Income from licenses and taxes (Bahamas)
1) What the receipts are made of
In the Bahamas, the cash flow from the gambling industry to the state is formed from two "baskets":- (a) gaming tax with monthly reporting; (b) license and monitoring fees by license type. The regulatory framework is enshrined in Gaming Act, 2014 and Gaming Regulations, 2014; administers the Gaming Board for The Bahamas process.
2) Gambling tax (casino & interactive)
Casino (Gaming Licence)
Rate: fixed 5% of adjusted gross revenue (AGR).
Frequency: tax period - calendar month; reporting and payment - within 30 days after its end; funds are transferred to the Consolidated Fund.
Late fines: 10% of the tax amount for each week of delay started (but not more than twice the tax amount), with the right of the regulator to mitigate the fine in the absence of intent.
Gaming House Operators (numerical lotteries/betting in local jurisdiction)
Rate: the greater of 11% of taxable revenue or 25% of EBITDA for the tax period is payable.
Frequency and sanctions - similarly: monthly reporting/payment; penalty rules are identical.
3) Base (annual) tax and payment schedule for casinos
In addition to the current AGR tax, the casino has an annual "basic tax": it is paid in six equal installments - the first until January 31, then on the last day of each subsequent month (with the possibility of a different schedule when the casino is launched in the middle of the year by written order of the minister).
4) Licenses and annual fees: "how much it costs to access the market"

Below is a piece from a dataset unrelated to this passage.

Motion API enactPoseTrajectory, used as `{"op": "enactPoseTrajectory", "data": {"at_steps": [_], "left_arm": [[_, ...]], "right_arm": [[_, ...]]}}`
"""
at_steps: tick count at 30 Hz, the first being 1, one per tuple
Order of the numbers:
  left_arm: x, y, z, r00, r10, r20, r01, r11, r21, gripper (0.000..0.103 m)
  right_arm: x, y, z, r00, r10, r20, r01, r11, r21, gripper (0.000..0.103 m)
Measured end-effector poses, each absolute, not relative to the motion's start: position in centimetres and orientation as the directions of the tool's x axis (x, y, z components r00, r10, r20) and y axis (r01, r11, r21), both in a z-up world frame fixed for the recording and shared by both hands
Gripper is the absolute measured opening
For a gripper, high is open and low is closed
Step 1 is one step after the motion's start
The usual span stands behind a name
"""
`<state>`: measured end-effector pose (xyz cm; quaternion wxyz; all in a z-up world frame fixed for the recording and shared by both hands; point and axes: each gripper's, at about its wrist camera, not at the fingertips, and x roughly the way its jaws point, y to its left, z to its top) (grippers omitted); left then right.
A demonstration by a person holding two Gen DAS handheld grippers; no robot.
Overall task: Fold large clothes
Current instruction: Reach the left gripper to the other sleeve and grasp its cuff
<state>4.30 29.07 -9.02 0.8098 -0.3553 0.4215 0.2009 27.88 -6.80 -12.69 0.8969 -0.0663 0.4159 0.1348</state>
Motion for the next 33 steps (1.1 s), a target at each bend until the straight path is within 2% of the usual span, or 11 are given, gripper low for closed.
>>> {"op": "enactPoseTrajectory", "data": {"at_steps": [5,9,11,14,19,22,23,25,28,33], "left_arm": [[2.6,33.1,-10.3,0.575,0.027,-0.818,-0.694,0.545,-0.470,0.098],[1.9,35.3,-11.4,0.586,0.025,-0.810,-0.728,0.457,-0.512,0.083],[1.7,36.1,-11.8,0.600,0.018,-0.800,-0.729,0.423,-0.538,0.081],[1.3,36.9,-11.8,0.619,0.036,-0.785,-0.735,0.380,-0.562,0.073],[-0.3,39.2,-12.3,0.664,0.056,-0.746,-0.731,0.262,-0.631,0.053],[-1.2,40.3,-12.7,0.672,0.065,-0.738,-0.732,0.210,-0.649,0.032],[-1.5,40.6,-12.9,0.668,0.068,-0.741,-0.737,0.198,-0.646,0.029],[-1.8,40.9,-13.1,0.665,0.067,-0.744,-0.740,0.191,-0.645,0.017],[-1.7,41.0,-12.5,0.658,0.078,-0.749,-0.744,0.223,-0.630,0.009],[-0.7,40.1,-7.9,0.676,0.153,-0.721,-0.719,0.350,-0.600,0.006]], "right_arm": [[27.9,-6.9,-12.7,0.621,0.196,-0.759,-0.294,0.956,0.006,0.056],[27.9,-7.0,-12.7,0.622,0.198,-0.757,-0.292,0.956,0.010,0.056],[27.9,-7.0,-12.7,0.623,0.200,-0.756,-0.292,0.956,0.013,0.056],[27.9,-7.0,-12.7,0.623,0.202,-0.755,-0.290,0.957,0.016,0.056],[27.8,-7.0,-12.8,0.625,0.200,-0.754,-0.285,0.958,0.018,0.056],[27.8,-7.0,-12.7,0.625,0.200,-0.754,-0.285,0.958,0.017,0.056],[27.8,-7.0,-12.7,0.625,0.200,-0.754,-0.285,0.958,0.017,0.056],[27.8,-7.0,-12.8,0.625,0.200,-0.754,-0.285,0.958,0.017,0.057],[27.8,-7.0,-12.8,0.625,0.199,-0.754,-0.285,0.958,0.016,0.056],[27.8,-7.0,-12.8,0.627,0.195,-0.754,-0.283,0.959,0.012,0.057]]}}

The official Statuary Fees table establishes application fee, recovery of costs and annual/monitoring fees. Key positions: Gaming License (casino):- — Application: $5,000; Deposit: $100,000; Annual/Monitoring: Small $100,000 / Medium $250,000 / Large $500,000.
- — Application: $2,000; Deposit: $75,000; Annual: Small $30,000 / Medium $30,000 / Large $80,000.
- — Application: $2,000; Deposit: $50,000; Annual: Small $30,000 / Medium $30,000 / Large $80,000.
- — Application: $3,000; Deposit: $75,000; Annual: Small $40,000 / Medium $40,000 / Large $150,000.
- — Application: $1,000; Deposit: $30,000; Annual: $600.
- — Application: $5,000; Deposit: $100,000; Annual: $250,000.
- — Application: $2,000; Deposit: $30,000; Annual: $2,000.
- — Application: $1,000; Deposit: $15,000; Annual: $1,000 (Agent) / $5,000 (Supplier).
- — Application: $250 / $150 / $100; Deposit: $2,000 / $1,000 / –; Annual: $120/$ 80/" 10 %/month "(according to the regulator table).
5) Reporting and cash flows
Where taxes are paid: licensees submit a monthly return and transfer the tax to the Gaming Board account, followed by transfer to the Consolidated Fund.
Submission deadline: within 30 days after the end of the tax month; in case of inaccuracies - mandatory adjustment within 5 days.
Reporting form: sample forms (including for Gaming House Operators) are available as monthly gaming tax return on the regulator's website.
6) How it converts to economics: a quick calculation
Example (casino):- AGR for the month = $10,000,000.
- Gaming tax (5%) = $500,000 payable + current annual license fees (pro-rata/single charge - as scheduled).
- If the tax is overdue for a week: penalty 10% = $50,000; with further delay, the fine increases by weeks, but in total cannot exceed 2 × of the tax amount.
- Revenue taxable revenue = $5,000,000, EBITDA = $1,600,000.
- We consider: 11% of taxable = $550,000; 25% of EBITDA = $400,000.
- A larger amount is charged - $550,000 + an annual fee of $250,000.
7) Transparency and statistics
To assess trends, the state publishes casino revenue reports (Casino Drop/Win-AGR, including Nassau/Paradise Island, Grand Bahama and Out Islands) and long-term series until 2024-2025. This helps to tie tax revenues to seasonality of tourist flow and dynamics of the West Atlantic cruise market.
8) What matters to investors and editors
The rate for casinos is 5% AGR, for Gaming House - max (11% taxable revenue, 25% EBITDA).
Taxes monthly, annual basic tax - 6 contributions from January; strict late fees.
Licensing/monitoring fees are significant for capex and opex, especially in the Gaming and Gaming House categories.
Check the relevance of the numbers on the official pages of Taxation Rates and Statistical Fees: the regulator periodically updates tables and explanations.
The state's revenue model from the gambling industry in the Bahamas is a combination of regular taxation (monthly with AGR/EBITDA) and significant annual licensing and monitoring fees. With record tourism in recent years, this scheme provides stable budget revenues, and for operators it sets clear rules of the game - with clear terms, rates and sanctions for delay.